An important ruling by the Supreme Court of Appeal (SCA) brought clarity on the rights of medical schemes in terms of their rules versus what the Medical Schemes Act prescribes.
Legalbrief Today reports:
The case centred on the legal interpretation of prescribed minimum benefits, which refers to 26 chronic conditions and 270 diseases that have to be paid for by schemes no matter the cost. These were placed in law to ensure medical aid members get sufficient coverage and don’t burden the state, according to the ruling, notes a TimesLIVE report. Medical scheme Genesis had refused to pay for the third temporary prosthetic device given to a young girl to help her badly injured leg heal correctly. The condition is a prescribed minimum benefit, meaning the cost has to be covered in full. Genesis contended that if she wanted this paid for it had to be provided for by the state, as per the scheme rules.
The high court ruled in its favour, but the SCA ruled that the Medical Schemes Act trumped the contract between members and medical aid schemes. According to the report, the SCA found that Genesis was ‘shifting the costs of treating patients’ prescribed minimum conditions to the state’.
The Council for Medical Schemes said yesterday: “This is a very important victory. It protects medical scheme members against catastrophic health events in addition to preventing the overburdening of the public sector.”

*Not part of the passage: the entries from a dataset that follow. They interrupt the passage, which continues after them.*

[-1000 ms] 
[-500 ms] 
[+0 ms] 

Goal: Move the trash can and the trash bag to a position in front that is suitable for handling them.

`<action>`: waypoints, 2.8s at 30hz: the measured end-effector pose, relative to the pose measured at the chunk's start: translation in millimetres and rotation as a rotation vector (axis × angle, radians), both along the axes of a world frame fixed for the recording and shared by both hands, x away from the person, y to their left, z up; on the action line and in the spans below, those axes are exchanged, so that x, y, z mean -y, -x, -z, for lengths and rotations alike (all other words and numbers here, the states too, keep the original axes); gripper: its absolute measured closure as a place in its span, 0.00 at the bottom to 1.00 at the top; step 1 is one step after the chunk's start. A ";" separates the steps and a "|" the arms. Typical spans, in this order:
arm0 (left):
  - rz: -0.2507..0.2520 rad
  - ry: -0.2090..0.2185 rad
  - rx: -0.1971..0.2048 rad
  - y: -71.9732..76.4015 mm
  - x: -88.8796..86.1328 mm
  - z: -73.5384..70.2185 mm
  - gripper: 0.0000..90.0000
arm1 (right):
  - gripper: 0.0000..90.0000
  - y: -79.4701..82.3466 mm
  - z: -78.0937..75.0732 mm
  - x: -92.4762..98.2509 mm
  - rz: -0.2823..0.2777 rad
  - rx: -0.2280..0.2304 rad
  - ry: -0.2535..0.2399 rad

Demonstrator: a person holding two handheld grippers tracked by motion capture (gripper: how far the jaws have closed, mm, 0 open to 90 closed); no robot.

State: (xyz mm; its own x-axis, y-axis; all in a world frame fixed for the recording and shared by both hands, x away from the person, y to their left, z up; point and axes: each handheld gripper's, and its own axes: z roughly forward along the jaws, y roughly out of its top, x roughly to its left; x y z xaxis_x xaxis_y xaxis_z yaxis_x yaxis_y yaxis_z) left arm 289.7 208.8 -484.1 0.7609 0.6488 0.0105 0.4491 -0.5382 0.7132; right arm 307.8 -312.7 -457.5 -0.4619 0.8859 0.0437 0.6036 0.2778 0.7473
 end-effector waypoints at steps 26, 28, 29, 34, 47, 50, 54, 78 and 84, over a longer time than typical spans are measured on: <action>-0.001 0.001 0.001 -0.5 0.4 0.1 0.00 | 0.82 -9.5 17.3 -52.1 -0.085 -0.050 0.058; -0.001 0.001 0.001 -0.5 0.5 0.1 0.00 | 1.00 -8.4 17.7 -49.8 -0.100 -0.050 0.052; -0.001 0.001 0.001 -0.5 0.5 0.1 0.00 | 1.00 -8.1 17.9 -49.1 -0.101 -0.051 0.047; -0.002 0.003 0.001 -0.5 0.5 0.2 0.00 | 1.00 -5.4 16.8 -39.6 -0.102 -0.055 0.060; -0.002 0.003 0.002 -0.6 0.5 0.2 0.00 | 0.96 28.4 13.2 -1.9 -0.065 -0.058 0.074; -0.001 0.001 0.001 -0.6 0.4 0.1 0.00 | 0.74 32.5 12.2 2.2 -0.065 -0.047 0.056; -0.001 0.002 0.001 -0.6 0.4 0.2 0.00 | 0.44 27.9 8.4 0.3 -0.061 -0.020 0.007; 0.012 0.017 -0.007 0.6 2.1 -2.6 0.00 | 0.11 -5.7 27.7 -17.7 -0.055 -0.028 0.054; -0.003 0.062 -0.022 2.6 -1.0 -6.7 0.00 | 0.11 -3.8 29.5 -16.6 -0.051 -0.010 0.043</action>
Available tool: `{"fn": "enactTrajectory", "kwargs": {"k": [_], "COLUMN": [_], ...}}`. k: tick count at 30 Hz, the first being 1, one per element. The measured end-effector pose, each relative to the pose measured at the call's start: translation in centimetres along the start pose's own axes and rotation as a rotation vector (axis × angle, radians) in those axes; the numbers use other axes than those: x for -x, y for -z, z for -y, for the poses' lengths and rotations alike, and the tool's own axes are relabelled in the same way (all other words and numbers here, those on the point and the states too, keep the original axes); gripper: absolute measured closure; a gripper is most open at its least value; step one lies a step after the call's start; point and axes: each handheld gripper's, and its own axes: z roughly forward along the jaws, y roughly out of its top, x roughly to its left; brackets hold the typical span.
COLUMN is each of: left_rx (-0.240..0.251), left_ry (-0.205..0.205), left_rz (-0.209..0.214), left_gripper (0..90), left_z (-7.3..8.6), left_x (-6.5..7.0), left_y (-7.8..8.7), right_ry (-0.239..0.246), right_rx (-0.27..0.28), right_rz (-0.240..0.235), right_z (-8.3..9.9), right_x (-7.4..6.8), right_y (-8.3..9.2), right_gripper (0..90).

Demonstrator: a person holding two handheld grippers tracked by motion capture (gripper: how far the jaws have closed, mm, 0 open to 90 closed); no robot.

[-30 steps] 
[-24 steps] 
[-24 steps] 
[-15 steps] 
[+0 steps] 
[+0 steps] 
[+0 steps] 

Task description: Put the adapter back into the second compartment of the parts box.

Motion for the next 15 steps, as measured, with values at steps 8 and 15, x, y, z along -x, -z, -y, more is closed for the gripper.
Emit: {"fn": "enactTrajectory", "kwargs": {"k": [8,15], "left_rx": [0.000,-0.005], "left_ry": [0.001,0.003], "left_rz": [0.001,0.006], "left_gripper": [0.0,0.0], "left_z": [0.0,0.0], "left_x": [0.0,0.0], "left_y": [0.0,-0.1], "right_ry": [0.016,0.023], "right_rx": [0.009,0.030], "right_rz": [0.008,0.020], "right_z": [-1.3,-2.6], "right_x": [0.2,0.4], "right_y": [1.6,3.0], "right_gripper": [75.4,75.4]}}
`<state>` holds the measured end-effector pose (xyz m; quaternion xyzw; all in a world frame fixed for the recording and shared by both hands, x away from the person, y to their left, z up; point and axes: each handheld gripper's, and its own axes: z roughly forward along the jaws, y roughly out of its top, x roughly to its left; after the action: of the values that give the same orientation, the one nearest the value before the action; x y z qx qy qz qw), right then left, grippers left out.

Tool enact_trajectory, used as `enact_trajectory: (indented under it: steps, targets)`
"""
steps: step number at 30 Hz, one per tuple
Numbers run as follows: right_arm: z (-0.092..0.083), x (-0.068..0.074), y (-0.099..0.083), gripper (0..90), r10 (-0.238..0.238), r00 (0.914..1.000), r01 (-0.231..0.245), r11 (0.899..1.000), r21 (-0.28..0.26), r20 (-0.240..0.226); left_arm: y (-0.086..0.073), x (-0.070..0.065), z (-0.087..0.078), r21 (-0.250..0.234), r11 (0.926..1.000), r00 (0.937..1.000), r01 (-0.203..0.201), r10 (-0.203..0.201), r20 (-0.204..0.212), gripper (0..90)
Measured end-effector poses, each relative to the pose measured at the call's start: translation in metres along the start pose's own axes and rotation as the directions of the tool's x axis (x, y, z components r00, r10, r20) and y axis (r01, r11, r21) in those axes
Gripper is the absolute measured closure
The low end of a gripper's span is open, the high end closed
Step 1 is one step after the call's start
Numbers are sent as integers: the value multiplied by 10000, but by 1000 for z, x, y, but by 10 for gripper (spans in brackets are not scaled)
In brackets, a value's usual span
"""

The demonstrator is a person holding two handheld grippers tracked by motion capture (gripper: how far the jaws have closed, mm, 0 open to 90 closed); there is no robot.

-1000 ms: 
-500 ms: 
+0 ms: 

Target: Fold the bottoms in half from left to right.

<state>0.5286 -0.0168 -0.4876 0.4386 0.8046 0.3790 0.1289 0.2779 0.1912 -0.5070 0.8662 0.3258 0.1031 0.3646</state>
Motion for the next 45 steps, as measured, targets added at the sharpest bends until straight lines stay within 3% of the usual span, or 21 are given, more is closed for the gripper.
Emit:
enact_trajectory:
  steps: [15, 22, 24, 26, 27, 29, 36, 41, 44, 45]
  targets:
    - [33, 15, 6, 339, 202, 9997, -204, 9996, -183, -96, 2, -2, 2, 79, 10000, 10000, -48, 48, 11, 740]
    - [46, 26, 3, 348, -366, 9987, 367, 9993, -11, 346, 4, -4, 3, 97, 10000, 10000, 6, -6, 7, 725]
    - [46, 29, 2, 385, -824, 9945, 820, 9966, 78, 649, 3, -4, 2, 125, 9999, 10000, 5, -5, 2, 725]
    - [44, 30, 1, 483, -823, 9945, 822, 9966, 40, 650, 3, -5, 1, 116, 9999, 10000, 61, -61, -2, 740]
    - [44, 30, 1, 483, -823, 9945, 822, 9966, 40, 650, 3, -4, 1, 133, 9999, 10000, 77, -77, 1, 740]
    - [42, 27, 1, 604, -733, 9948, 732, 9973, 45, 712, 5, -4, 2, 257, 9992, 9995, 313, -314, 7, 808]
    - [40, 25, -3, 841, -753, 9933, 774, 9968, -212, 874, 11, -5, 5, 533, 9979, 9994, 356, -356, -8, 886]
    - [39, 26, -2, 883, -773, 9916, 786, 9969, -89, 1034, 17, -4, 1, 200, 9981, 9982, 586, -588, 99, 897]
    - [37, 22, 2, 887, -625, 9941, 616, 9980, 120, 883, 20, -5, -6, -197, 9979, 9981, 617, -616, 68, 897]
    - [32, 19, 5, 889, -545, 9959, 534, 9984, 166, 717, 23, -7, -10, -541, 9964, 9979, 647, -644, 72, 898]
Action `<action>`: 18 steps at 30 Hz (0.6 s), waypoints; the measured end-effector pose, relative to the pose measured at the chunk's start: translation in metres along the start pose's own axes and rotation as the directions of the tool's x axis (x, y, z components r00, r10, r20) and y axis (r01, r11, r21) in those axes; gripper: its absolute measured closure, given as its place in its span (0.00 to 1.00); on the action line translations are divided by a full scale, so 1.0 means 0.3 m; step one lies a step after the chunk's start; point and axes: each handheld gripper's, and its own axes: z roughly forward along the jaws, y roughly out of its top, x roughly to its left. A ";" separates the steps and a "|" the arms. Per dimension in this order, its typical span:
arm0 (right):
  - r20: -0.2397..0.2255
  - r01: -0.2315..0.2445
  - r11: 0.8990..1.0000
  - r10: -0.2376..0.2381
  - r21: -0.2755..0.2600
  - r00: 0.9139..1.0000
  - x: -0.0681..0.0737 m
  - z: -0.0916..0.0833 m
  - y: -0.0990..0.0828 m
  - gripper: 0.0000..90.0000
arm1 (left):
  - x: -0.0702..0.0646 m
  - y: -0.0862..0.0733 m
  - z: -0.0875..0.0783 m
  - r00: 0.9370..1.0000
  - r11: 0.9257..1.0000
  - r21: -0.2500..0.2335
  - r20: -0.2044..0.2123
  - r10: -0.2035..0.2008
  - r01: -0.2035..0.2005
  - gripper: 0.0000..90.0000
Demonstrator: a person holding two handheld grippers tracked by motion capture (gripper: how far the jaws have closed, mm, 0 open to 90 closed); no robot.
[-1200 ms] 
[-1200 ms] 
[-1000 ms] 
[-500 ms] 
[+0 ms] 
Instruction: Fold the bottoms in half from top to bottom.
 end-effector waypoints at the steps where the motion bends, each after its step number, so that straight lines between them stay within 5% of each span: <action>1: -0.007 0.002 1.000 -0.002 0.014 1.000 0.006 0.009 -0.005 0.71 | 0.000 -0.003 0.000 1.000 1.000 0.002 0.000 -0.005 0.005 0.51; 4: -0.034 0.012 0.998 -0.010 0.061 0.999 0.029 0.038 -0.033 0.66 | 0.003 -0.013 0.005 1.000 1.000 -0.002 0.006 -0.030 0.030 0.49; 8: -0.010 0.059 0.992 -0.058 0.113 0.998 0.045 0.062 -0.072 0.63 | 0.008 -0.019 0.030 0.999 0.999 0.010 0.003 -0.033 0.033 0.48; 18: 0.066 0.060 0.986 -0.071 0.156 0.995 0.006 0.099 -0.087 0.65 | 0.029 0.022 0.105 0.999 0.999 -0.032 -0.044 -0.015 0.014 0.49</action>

Business Day reported on another case involving Genesis, in which the scheme is asking the Western Cape High Court to scrap regulation 8 of the Medical Schemes Act, which requires schemes to pay for the prescribed benefits in full.
Seen against this backdrop, the ruling handed down by Judge Eric Leach yesterday potentially has broader significance than the narrow fight between Genesis and a member of the scheme over payment for the treatment of a severely fractured leg.
‘One of the underlying purposes of the PMB provisions … is to ease the demand upon public resources … while at the same time ensuring that members of the medical scheme are able to obtain treatment at a satisfactory level … section 29 (1) (0) and regulation 8, which read together require a medical scheme to pay in full the costs of treatment of PMB conditions … were clearly designed to ensure that members would not be obliged to bear the cost of providing such treatment,’ wrote Leach.
According to Business Day, the court said the rules of a medical scheme could not be seen in isolation and Genesis could not contract out of the obligations set out in the Act. It said the Act provided Genesis with the opportunity to manage its liabilities for payments for PMBs by appointing designated service providers but it had failed to do so, and so it was obliged to pay for the member’s prostheses, even though they had been fitted in a private hospital.